İnsanların yaşamsal faaliyetlerini gerçekleştirebilmesi için protein, karbonhidrat, yağ, vitamin, su ve mineral gibi temel besin öğelerini belirli ölçülerle alması gerekir. Bunlardan bazıları, vücudumuzda birbirlerine dönüştürülerek sentezlenebilir. Sentezlenemeyen bazı yağ asidi ve amino asit gibi besin yapı taşlarının ise mutlaka dışarıdan alınması gerekir. Alınmadığı takdirde eksikliği sonucu, belli başlı semptomlar görülebilir. İnsan vücudunda sentezlenemeyen bu tür maddelere esansiyel (temel) besin maddeleri denir[1, 2].

Esansiyel yağ asitleri (EFA), insan ve hayvan sağlığı için gerekli olan çoklu doymamış yağ asitleridir(PUFA). Bu yağ asitleri omega-3 (alfa-linolenik asit) ve omega-6 (linoleik asit) olmak üzere iki gruba ayrılır[3, 4]. Bu yağ asitleri, başında metil (CH3) grubu ve sonunda karboksil (COOH) grubu olacak şekilde uzun hidrokarbon zincirinden oluşur. Karboksil grubundan başlanarak numaralandırılan zincirin başındaki karbon omega sembolü ile gösterilir ve kendisine en yakın çiftli bağa uzaklığına göre isimlendirilir[5].

Figür 1. Omega 3 yağ asidinin kapalı formülü ve numaralandırılması[6].

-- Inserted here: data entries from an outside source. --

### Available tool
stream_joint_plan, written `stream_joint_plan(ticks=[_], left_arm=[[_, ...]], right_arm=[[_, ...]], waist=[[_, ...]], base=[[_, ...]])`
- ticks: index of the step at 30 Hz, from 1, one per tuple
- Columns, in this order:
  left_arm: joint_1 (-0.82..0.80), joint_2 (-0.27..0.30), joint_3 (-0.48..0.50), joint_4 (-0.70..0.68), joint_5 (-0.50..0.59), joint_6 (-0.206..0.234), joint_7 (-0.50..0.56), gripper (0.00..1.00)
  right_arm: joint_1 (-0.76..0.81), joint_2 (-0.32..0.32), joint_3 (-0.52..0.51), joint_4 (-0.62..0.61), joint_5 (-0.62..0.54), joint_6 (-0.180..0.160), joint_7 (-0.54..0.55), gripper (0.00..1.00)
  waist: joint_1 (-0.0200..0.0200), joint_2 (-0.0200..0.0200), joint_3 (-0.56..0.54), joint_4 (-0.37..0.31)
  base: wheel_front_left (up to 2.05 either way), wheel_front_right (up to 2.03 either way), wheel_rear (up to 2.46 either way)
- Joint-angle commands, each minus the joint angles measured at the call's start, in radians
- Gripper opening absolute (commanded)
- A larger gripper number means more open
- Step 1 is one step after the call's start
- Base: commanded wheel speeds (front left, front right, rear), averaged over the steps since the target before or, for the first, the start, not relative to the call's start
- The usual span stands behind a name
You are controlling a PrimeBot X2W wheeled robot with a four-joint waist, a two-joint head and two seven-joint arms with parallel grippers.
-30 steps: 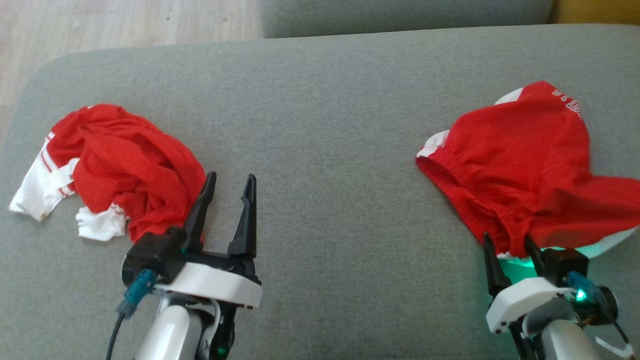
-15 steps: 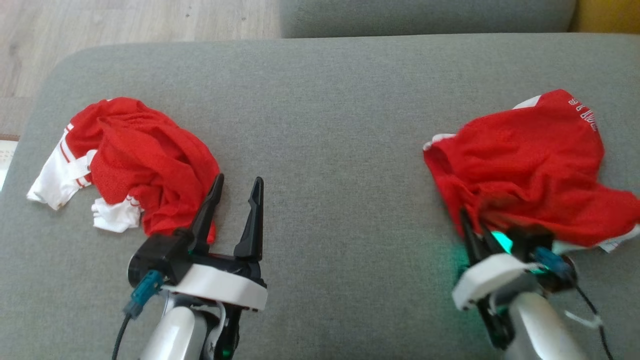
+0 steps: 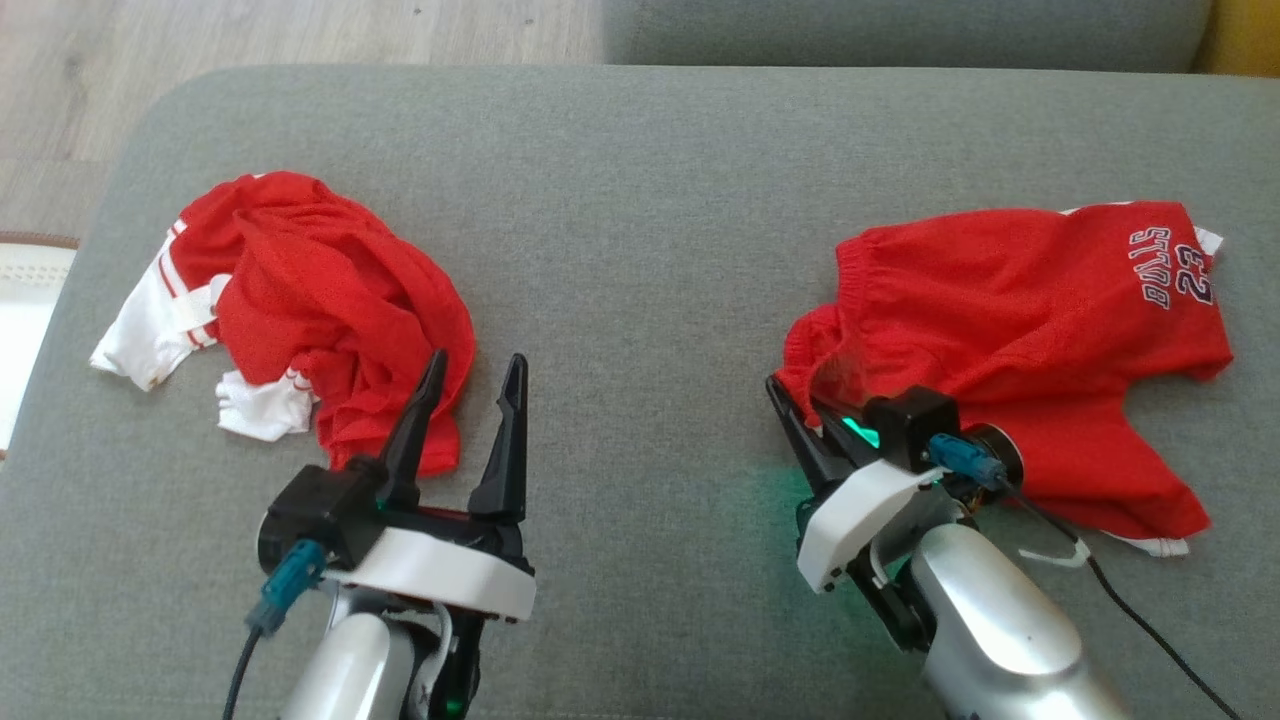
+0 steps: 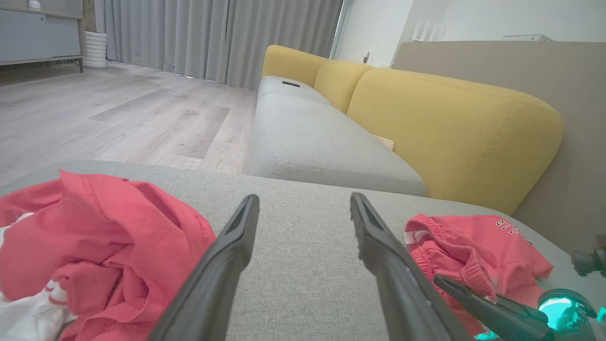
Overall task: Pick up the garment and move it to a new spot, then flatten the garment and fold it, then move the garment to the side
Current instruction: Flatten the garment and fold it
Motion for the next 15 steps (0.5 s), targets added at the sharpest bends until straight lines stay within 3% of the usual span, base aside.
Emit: stream_joint_plan(ticks=[1, 2, 8, 15], left_arm=[[-0.043, 0.001, 0.03, -0.031, -0.004, 0.005, -0.005, 1.0], [-0.043, 0.001, 0.029, -0.031, -0.006, 0.007, -0.005, 1.0], [-0.041, 0.001, 0.038, -0.035, -0.009, 0.016, -0.005, 1.0], [-0.033, 0.001, 0.052, -0.04, -0.007, 0.014, -0.005, 1.0]], right_arm=[[-0.042, 0.0, 0.018, -0.023, 0.004, -0.001, -0.012, 0.32], [-0.048, 0.0, 0.025, -0.011, 0.009, -0.001, -0.013, 1.0], [-0.068, 0.0, 0.025, 0.037, 0.024, -0.001, -0.041, 1.0], [-0.042, 0.0, -0.047, 0.042, -0.002, -0.001, -0.062, 1.0]], waist=[[0.0, 0.0, 0.001, 0.002], [0.0, 0.0, 0.002, 0.003], [0.0, 0.0, 0.0, -0.014], [0.0, 0.0, -0.016, -0.084]], base=[[0.0, 0.0, 0.0], [0.0, 0.0, 0.0], [0.0, 0.0, 0.0], [0.0, 0.0, 0.0]])
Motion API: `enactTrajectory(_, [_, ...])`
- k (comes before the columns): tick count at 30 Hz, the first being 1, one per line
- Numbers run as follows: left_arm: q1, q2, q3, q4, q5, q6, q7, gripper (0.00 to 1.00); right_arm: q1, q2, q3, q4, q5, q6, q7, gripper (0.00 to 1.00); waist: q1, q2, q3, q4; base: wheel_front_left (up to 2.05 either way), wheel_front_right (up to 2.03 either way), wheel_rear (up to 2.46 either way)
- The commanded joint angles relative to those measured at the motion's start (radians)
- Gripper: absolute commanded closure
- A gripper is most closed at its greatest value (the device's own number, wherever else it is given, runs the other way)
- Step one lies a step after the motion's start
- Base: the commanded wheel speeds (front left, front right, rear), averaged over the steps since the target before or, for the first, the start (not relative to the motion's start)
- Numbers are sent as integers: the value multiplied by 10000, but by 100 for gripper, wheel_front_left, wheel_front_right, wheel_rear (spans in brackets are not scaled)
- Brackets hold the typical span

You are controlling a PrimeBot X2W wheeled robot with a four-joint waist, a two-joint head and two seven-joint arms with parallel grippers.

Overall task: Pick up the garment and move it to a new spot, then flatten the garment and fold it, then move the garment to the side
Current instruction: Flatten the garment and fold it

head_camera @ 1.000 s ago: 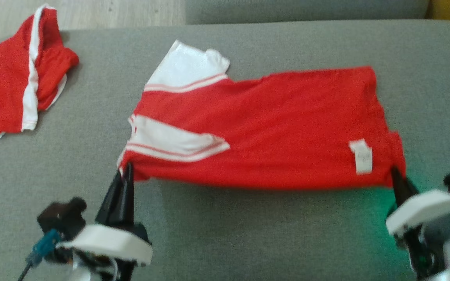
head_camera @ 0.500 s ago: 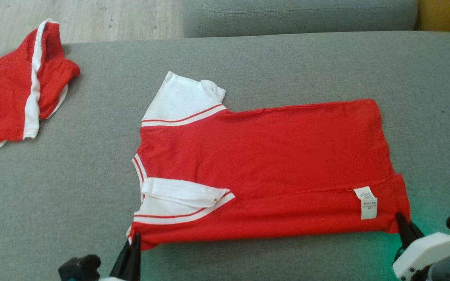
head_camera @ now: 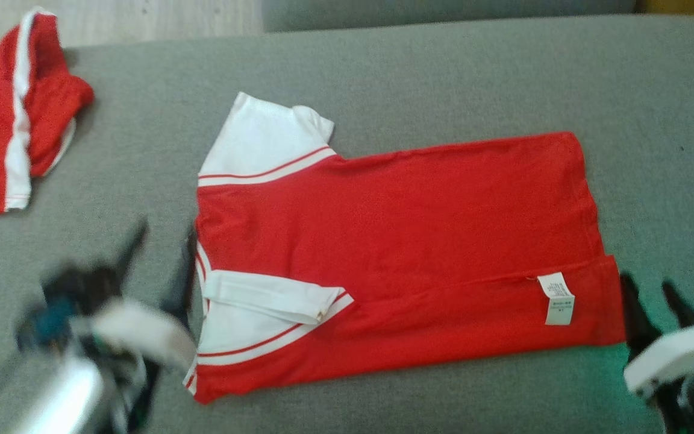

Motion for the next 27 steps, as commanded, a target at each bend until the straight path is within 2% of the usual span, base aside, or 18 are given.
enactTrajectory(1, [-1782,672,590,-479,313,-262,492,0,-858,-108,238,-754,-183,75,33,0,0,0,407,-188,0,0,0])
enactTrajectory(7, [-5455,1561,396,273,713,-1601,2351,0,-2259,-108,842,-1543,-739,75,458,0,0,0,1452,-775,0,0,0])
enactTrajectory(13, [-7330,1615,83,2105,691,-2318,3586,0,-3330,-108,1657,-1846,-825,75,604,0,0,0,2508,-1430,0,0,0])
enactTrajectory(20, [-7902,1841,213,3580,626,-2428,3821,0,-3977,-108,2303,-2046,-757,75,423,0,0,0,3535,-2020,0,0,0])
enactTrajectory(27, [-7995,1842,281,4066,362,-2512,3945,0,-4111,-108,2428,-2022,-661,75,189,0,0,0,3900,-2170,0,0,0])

α-linolenik asit (ALA), eikosapentaenoik asit (EPA) ve dokosaheksaenoik asit (DHA); omega-3 formundadır ve birbirlerine dönüşebilen yağ asitleridir[2]. ALA, keten tohumlarında ve yeşil yapraklı sebzelerin kloroplastında bol miktarda bulunurken; kenevir, ceviz, soya fasulyesi ve kanola yağında az miktarda bulunur. Balık ve balık yağları, EPA bakımından oldukça zengindir. DHA ise balık yağında ve kırmızı-kahverengi alglerde bulunur[3]. Omega-3 formundaki yağ asitlerinin çeşitli kaynaklardan elde edilebilmesi ve birbirlerine dönüştürülebilmesi sayesinde insanlar farklı alternatiflere yönelebilir.

Omega-3 yağ asitlerinin tüketiminin birçok hastalığın önlenmesinde veya tedavisinde oldukça etkili olduğu düşünülmektedir. Özellikle kalbin düzenli atmasına yardımcı olarak ölümcül olabilecek ritim aksaklıklarını engellediği için kalp sağlığı üzerine faydalı etkileri olduğuna dair güçlü kanıtlar bulunmaktadır. Ayrıca bu yağ asitleri kan basıncını ve kalp atış hızını düşürür, damar fonksiyonlarını iyileştirir[7]. Kardiyovasküler hastalıkların yanı sıra birçok kanserin, Alzheimer ve şizofreni gibi zihinsel bozuklukların önlenmesine ve tedavi edilmesine yardımcı olduğu bildirilmektedir. Bağışıklık sistemini de güçlendirerek pek çok hastalığın gelişimini dolaylı yoldan engellemektedir[5]. Alzheimer hastalarıyla yapılan bir çalışmada, DHA eksikliği görülmüştür. EPA ile DHA takviyesi yapılarak eksiklik giderilmiş hatta bu hastalarda çok hafif de olsa bilişsel işlev iyileştirilebilmiştir[8].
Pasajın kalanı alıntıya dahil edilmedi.